• TASK ITEM
Could you restate the data word for word and drop the pictures?

• DATASET EXTRACT
/---

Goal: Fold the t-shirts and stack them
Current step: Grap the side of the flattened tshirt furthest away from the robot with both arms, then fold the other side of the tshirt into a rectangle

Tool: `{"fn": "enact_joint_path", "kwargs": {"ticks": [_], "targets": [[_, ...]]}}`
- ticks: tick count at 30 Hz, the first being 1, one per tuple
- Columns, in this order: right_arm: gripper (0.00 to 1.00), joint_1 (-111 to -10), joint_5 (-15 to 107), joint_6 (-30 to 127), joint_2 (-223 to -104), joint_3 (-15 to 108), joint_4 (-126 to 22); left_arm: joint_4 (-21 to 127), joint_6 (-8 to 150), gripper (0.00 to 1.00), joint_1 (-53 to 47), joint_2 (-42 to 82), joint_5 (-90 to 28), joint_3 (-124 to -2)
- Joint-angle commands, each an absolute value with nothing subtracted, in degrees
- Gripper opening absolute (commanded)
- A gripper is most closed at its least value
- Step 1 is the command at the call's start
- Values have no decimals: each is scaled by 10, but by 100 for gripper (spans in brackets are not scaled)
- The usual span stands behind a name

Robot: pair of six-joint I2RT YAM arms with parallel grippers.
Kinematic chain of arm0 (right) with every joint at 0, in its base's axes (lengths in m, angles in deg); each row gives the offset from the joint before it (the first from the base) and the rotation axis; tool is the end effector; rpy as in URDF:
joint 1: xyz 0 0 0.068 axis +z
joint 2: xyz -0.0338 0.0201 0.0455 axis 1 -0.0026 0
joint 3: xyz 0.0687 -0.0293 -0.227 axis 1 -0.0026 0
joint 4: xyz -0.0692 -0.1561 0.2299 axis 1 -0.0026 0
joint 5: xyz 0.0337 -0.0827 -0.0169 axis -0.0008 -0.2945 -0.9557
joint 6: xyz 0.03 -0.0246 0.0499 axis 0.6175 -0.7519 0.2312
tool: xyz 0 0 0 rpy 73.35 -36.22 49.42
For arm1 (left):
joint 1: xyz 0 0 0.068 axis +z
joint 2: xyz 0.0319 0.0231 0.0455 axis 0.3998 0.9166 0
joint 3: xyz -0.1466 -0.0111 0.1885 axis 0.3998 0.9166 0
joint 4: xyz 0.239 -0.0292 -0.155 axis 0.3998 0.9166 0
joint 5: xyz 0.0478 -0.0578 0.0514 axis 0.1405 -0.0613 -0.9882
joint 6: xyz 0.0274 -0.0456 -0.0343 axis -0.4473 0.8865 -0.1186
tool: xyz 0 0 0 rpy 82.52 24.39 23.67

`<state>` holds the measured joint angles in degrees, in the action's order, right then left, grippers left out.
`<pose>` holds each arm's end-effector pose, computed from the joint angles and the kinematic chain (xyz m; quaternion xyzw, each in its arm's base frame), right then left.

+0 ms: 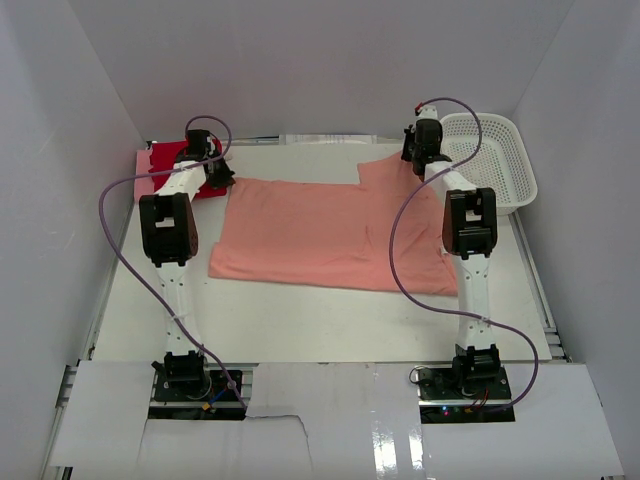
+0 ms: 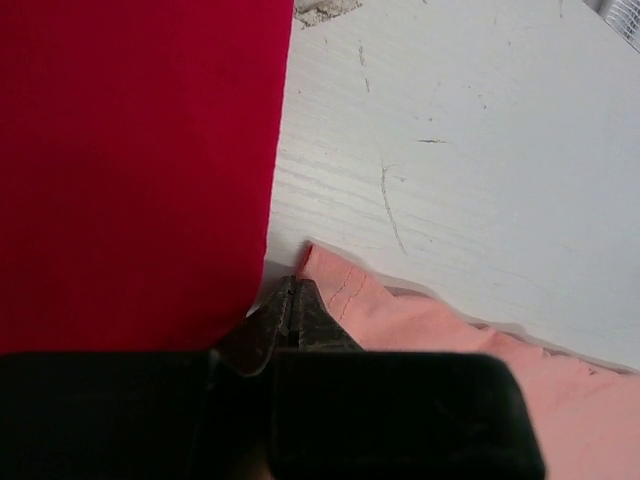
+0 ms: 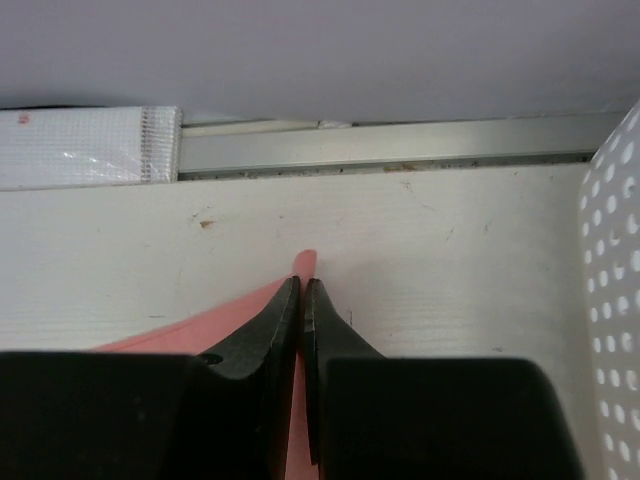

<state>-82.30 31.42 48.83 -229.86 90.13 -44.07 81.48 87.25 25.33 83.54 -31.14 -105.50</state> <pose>0.5899 0.0723 0.1195 0.0302 0.8224 0.0230 0.5676 0.5419 0.0098 0.1118 -0.2136 0.9151 -0.1401 0.3121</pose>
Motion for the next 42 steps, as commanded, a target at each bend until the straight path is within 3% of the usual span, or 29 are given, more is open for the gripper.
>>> {"fn": "enact_joint_path", "kwargs": {"ticks": [1,20,42], "targets": [[8,-828,322,476,-2212,898,-394,793,871,0,251,767,-302,-1038],[8,-827,375,472,-2042,661,-344,754,881,0,251,632,-291,-921],[8,-826,418,472,-1863,496,-342,734,896,0,253,522,-319,-781]]}}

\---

• SOLUTION FOR THIS TASK
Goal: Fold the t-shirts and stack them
Current step: Grap the side of the flattened tshirt furthest away from the robot with both arms, then fold the other side of the tshirt into a rectangle

Tool: `{"fn": "enact_joint_path", "kwargs": {"ticks": [_], "targets": [[_, ...]]}}`
- ticks: tick count at 30 Hz, the first being 1, one per tuple
- Columns, in this order: right_arm: gripper (0.00 to 1.00), joint_1 (-111 to -10), joint_5 (-15 to 107), joint_6 (-30 to 127), joint_2 (-223 to -104), joint_3 (-15 to 108), joint_4 (-126 to 22); left_arm: joint_4 (-21 to 127), joint_6 (-8 to 150), gripper (0.00 to 1.00), joint_1 (-53 to 47), joint_2 (-42 to 82), joint_5 (-90 to 28), joint_3 (-124 to -2)
- Joint-angle commands, each an absolute value with nothing subtracted, in degrees
- Gripper opening absolute (commanded)
- A gripper is most closed at its least value
- Step 1 is the command at the call's start
- Values have no decimals: each is scaled by 10, but by 100 for gripper (spans in brackets are not scaled)
- The usual span stands behind a name

Robot: pair of six-joint I2RT YAM arms with parallel grippers.
Kinematic chain of arm0 (right) with every joint at 0, in its base's axes (lengths in m, angles in deg); each row gives the offset from the joint before it (the first from the base) and the rotation axis; tool is the end effector; rpy as in URDF:
joint 1: xyz 0 0 0.068 axis +z
joint 2: xyz -0.0338 0.0201 0.0455 axis 1 -0.0026 0
joint 3: xyz 0.0687 -0.0293 -0.227 axis 1 -0.0026 0
joint 4: xyz -0.0692 -0.1561 0.2299 axis 1 -0.0026 0
joint 5: xyz 0.0337 -0.0827 -0.0169 axis -0.0008 -0.2945 -0.9557
joint 6: xyz 0.03 -0.0246 0.0499 axis 0.6175 -0.7519 0.2312
tool: xyz 0 0 0 rpy 73.35 -36.22 49.42
For arm1 (left):
joint 1: xyz 0 0 0.068 axis +z
joint 2: xyz 0.0319 0.0231 0.0455 axis 0.3998 0.9166 0
joint 3: xyz -0.1466 -0.0111 0.1885 axis 0.3998 0.9166 0
joint 4: xyz 0.239 -0.0292 -0.155 axis 0.3998 0.9166 0
joint 5: xyz 0.0478 -0.0578 0.0514 axis 0.1405 -0.0613 -0.9882
joint 6: xyz 0.0274 -0.0456 -0.0343 axis -0.4473 0.8865 -0.1186
tool: xyz 0 0 0 rpy 82.52 24.39 23.67

`<state>` holds the measured joint angles in degrees, in the action's order, right then left, grippers left out.
`<pose>` holds each arm's end-effector pose, computed from the joint angles and the kinematic chain (xyz m; quaternion xyzw, each in its arm's base frame), right then left.

+0 ms: 
+0 ms: 
+0 ms: 

<state>-82.30 31.42 48.83 -229.86 90.13 -44.07 81.48 87.25 25.33 83.54 -31.14 -105.50</state> <pose>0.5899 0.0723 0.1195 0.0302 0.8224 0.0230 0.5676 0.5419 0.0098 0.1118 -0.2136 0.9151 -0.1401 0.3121</pose>
Motion for the next 42 steps, as commanded, a target at each bend until the straight path is within 3% of the usual span, or 29 are given, more is open for the gripper.
>>> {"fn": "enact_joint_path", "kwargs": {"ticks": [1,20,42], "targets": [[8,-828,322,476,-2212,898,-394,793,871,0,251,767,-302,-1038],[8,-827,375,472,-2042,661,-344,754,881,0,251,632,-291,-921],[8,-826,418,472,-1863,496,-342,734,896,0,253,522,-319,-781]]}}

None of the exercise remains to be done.